▶ _What is being asked_:
Copy each line of the records that holds the string "straight".

▶ _Information supplied_:
※ ※ ※
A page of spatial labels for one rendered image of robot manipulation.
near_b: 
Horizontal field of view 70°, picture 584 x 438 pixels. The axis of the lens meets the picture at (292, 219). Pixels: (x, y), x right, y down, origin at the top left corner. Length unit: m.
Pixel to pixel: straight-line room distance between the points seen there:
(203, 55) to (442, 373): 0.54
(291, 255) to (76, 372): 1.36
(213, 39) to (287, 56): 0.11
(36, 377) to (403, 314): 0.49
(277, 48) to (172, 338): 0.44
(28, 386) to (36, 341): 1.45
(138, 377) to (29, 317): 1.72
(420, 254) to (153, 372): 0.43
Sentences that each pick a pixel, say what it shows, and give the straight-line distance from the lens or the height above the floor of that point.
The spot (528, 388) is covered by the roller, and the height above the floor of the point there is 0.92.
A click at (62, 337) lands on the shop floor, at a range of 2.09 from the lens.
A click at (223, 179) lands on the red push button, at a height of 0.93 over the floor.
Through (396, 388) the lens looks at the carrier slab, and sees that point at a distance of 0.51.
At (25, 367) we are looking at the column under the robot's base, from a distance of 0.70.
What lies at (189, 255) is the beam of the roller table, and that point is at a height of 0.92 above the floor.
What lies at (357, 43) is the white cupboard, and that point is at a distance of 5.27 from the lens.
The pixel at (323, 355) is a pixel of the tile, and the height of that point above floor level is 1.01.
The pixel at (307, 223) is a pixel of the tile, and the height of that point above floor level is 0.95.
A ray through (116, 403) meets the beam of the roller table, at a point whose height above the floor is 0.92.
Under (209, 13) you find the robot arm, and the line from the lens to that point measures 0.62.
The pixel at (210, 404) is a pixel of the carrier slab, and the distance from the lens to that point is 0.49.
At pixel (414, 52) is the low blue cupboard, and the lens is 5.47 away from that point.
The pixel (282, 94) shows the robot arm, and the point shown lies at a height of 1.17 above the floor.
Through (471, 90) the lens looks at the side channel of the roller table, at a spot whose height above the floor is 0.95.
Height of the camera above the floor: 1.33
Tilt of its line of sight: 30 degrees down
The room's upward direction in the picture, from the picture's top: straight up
※ ※ ※
▶ _Answer_:
Pixel to pixel: straight-line room distance between the points seen there:
Sentences that each pick a pixel, say what it shows, and give the straight-line distance from the lens or the height above the floor of that point.
The room's upward direction in the picture, from the picture's top: straight up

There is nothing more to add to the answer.